**WHAT YOU WILL DO:**
Retrieve each line that contains the word "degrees" from the entries below.

**SOURCE RECORDS:**
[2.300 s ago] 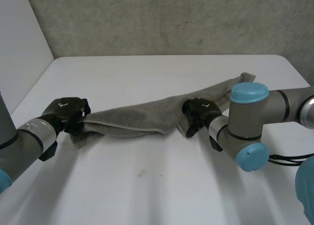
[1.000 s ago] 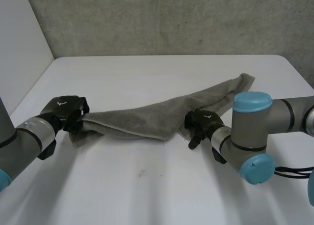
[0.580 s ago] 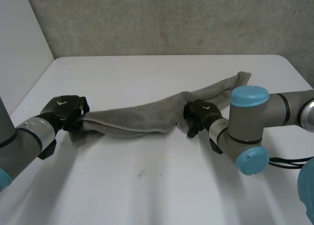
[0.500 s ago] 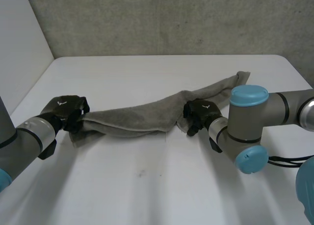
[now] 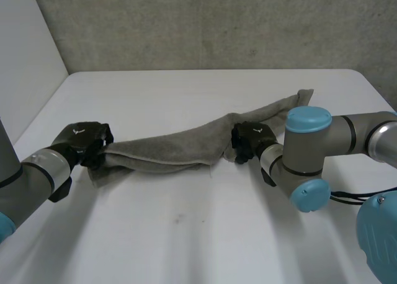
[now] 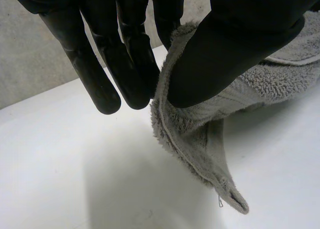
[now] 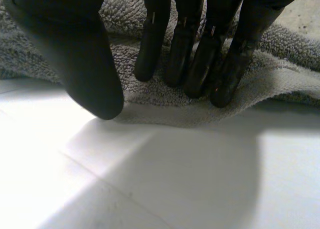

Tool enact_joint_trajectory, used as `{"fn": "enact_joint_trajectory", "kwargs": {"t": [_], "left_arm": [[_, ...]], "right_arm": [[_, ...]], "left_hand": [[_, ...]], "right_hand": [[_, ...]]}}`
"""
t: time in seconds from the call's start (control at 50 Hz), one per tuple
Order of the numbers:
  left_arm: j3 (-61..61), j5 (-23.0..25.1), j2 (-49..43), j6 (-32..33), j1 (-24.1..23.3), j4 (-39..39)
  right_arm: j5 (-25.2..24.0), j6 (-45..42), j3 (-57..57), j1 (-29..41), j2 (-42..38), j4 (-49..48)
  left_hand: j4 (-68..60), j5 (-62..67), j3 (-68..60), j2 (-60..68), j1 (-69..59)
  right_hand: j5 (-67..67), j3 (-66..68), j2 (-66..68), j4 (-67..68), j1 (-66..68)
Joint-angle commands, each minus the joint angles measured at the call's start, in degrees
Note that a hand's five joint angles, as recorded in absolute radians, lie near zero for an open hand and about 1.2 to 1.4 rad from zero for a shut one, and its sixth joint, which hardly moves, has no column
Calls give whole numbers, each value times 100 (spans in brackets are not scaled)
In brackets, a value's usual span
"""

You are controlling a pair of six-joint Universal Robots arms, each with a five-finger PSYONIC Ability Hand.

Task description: Fold the towel.

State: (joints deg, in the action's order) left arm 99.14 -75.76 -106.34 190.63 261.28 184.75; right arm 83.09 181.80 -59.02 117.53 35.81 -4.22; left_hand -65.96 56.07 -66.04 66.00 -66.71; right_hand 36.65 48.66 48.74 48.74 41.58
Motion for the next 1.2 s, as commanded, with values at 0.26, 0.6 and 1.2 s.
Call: {"fn": "enact_joint_trajectory", "kwargs": {"t": [0.26, 0.6, 1.2], "left_arm": [[9, 0, 0, 0, 11, 0], [26, 0, 26, -9, 20, -9], [0, 0, 175, -26, -33, -35]], "right_arm": [[-21, 5, 357, 16, -294, 35], [5, 233, -144, -45, 628, -78], [172, 488, 242, 33, -56, 448]], "left_hand": [[-936, 924, -927, 931, -860], [-936, 924, -927, 931, -860], [-851, 840, -843, 847, -776]], "right_hand": [[3005, 2803, 2795, 2796, 3512], [3335, 3134, 3126, 3126, 3842], [-713, -914, -922, -922, -206]]}}
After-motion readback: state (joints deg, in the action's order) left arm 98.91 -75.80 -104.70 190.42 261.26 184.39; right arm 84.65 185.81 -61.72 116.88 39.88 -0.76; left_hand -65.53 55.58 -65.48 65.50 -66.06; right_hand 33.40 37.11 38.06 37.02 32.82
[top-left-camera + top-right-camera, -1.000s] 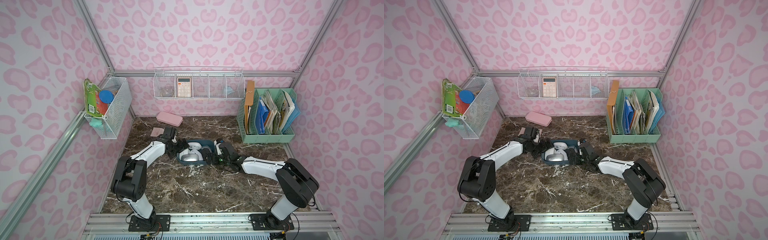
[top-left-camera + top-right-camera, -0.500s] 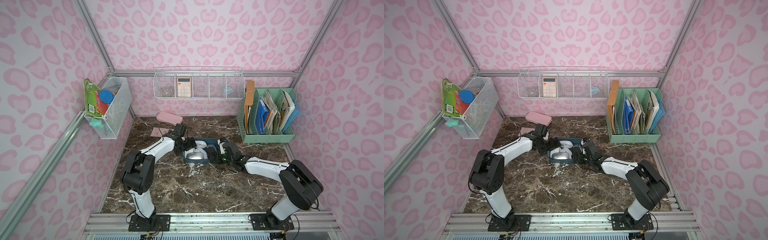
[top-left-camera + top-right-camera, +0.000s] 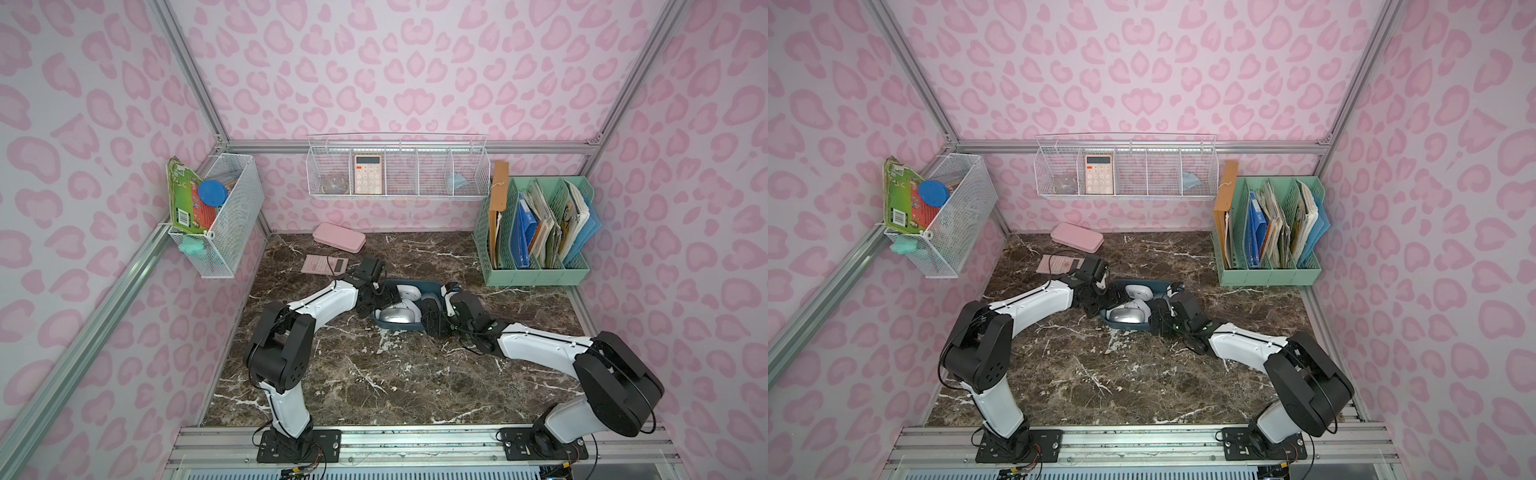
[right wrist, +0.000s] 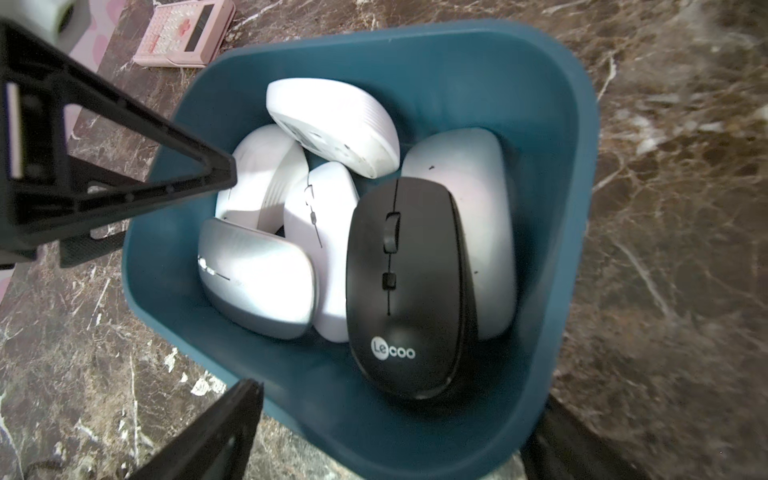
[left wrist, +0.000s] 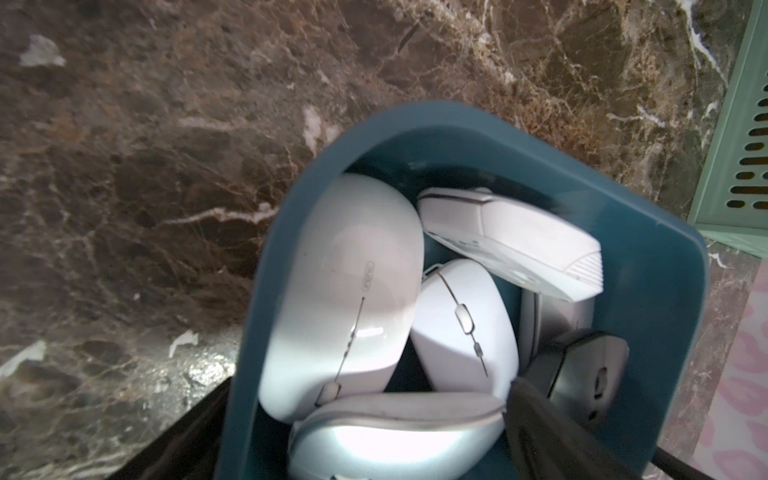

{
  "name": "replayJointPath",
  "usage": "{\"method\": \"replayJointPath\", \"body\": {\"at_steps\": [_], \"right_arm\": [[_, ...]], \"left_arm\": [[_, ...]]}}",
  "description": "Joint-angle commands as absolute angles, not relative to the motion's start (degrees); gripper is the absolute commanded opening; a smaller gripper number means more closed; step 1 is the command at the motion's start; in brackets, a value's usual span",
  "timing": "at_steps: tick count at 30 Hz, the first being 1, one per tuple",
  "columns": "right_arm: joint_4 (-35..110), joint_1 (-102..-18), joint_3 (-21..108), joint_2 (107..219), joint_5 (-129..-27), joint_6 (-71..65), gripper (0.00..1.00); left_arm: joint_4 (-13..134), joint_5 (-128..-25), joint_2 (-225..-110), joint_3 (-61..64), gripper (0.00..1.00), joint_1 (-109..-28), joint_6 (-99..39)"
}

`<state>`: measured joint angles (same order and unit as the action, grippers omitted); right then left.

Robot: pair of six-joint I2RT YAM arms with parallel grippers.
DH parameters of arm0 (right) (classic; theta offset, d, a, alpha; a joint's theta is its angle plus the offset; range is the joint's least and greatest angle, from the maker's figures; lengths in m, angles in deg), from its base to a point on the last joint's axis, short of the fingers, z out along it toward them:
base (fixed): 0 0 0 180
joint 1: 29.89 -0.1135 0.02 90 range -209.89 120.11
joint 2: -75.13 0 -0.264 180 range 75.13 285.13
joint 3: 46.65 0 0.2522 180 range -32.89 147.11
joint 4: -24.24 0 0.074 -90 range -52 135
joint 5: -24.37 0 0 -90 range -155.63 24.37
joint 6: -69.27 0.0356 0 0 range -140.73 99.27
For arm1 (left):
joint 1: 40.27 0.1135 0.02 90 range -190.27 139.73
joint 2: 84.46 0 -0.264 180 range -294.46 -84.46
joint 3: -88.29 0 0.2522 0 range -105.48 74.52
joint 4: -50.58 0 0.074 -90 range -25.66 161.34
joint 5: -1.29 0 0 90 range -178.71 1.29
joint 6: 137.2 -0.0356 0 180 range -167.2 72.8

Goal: Take out the mouse from the storage box
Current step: Move the storage box to the center of the board, then pick up the mouse from the storage box.

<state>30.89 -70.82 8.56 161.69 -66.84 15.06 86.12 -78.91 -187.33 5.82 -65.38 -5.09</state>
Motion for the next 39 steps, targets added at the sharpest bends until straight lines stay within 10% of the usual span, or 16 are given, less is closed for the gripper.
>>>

**WRITTEN SOLUTION:**
Joint-angle commands, each minus the joint angles measured at the call's start, in degrees
  "description": "Joint-angle commands as absolute angles, not relative to the motion's start (degrees); gripper is the absolute commanded opening; a smaller gripper number means more closed; step 1 is the command at the motion's start; in brackets, a value's usual span",

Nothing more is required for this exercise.